The moustachioed detective was a thinker who preferred to solve crimes using his brain than by beating confessions from suspects. “I lost a lot of sleep over the Paleokostas brothers,” he recalls. “I would work long nights on the case, and when I got home at 07:30, my wife was just going to work.”
But Paleokostas was impossible to catch, for one reason – he spread his cash among the poor. Gravanis explains: “He would say to a farmer, ‘kill a pig for me to eat’, and instead of paying 100 drachmas, he would leave 1,000.” And so the 1980s flew by in a blur of bank raids and capers, with Vassilis distributing the proceeds to anyone who sheltered him.
“Vassilis was just a kid, keen to impress his brother, Nikos, and always desperate to be a part of a real robbery,” says Gravanis. Massive inflation in Greece saw the price of a beer quadruple between 1985 and 1992. The public grew more distrustful of government, and critical of corruption inside the state-run banks. This swelled the numbers of those prepared to cheer on the roguish Paleokostas brothers.
An era of cat and mouse between the cops and the robbers began.

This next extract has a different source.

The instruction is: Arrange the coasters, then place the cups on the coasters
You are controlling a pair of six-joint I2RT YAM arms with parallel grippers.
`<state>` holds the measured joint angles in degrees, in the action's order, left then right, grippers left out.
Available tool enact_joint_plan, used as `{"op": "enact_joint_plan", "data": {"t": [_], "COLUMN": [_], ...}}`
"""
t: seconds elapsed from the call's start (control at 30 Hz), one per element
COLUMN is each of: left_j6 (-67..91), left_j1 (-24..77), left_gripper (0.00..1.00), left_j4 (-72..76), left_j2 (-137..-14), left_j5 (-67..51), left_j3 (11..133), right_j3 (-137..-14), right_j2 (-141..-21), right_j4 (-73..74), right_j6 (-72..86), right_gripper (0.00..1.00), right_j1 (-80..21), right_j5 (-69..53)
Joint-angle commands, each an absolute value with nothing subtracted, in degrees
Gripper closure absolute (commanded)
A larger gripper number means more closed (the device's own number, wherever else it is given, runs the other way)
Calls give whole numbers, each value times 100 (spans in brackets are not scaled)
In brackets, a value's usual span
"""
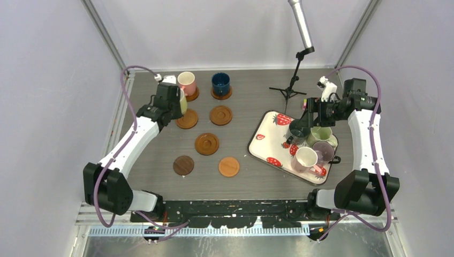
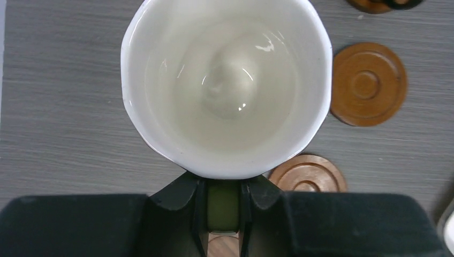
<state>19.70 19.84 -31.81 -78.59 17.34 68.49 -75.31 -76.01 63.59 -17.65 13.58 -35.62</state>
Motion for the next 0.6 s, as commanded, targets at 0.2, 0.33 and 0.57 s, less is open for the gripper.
{"op": "enact_joint_plan", "data": {"t": [0.2, 0.33, 0.57], "left_j6": [1270, 1305, 1411], "left_j1": [1433, 1433, 1434], "left_gripper": [100, 100, 100], "left_j4": [-1063, -492, 563], "left_j2": [-7358, -7477, -7703], "left_j5": [1152, 1129, 1120], "left_j3": [5738, 5423, 4908], "right_j3": [-7232, -7166, -7195], "right_j2": [-7471, -7509, -7550], "right_j4": [5519, 5353, 5170], "right_j6": [-1217, -1111, -892], "right_gripper": [19, 19, 19], "right_j1": [1287, 1284, 1266], "right_j5": [-3839, -3855, -3884]}}
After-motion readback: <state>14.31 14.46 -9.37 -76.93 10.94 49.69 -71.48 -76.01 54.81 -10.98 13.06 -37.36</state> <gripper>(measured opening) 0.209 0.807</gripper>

In April 1990, Paleokostas was arrested while attempting to rescue his brother from prison in Larissa by driving a stolen tank through the wall. He was imprisoned, but not for long. In January 1991, as US President George Bush began Operation Desert Storm with air strikes against Iraq, he was busy escaping from Chalkida jail, using bed sheets to climb over the wall.

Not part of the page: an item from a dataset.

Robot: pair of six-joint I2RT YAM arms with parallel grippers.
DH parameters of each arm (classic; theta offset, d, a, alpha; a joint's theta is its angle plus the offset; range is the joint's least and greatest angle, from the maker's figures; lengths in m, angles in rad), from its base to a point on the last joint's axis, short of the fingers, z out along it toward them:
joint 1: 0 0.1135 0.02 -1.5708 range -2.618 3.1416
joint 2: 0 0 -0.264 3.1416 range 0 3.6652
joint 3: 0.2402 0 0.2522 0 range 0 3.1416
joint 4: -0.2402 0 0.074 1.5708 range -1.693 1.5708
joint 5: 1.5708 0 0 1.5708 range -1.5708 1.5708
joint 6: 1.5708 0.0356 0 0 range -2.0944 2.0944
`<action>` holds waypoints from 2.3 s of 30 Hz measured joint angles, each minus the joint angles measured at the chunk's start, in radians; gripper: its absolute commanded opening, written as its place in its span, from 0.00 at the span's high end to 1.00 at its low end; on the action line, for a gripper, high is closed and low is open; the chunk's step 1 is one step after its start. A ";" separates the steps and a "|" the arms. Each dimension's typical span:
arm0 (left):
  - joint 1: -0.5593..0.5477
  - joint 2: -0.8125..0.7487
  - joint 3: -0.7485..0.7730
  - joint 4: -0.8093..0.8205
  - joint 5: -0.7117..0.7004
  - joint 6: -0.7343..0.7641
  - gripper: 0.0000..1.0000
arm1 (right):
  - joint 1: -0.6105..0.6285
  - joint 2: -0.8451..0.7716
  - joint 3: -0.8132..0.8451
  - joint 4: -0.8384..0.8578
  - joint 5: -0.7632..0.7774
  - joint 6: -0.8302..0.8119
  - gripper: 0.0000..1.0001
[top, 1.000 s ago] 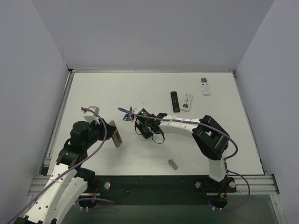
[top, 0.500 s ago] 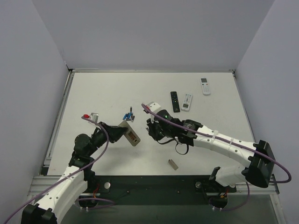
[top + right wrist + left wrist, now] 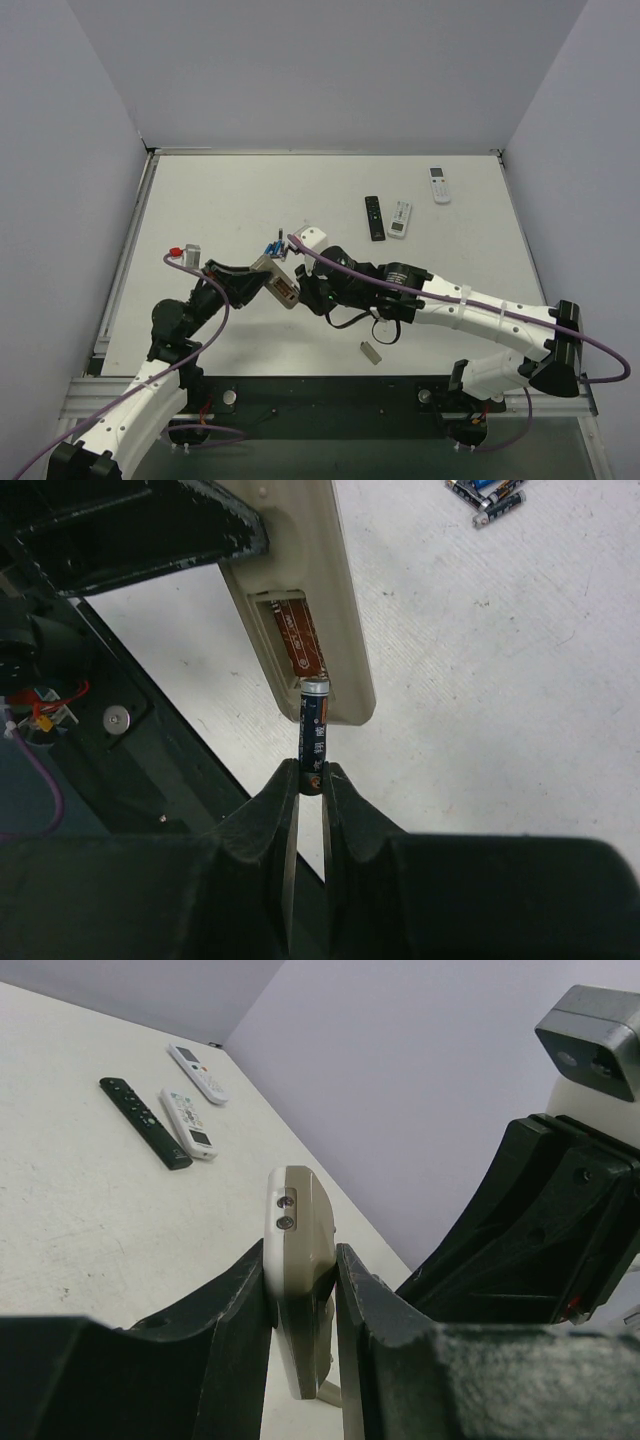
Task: Load the batteries into the remote control
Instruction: Load the battery into the remote control.
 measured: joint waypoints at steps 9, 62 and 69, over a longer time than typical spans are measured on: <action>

But despite the riches they accrued, Vassilis preferred to live like a peasant, only spending what he needed. He scorned flashy cars, except for getaways. One of the few expensive possessions he treasured was a mysterious golden crucifix that swung from his neck. It would later become the key to at least one successful escape. “If you steal something small you are a petty thief, but if you steal millions you are a gentleman of society.” – Greek Proverb
In June 1992, the robbers planned a heist more daring than any they had carried out before, from the hills of Meteora, a rocky outcrop studded with monasteries overlooking the terracotta rooftops of Kalambaka. The area, inhabited continuously for 50,000 years, has traditionally been a sanctuary for hermits, bandits and fugitives like Paleokostas and his gang.
It’s a small town – the bank is just 500 yards from the local police station – but the robbers seem to have enjoyed the idea of making the cops look foolish. As Nikos peered through his binoculars, the Artist sketched the town square on a scrap of paper. Vassilis shouted “Listia!” – Greek for “stickup” – as the three men strolled into the bank dressed in suits and sunglasses and cradling automatic weapons.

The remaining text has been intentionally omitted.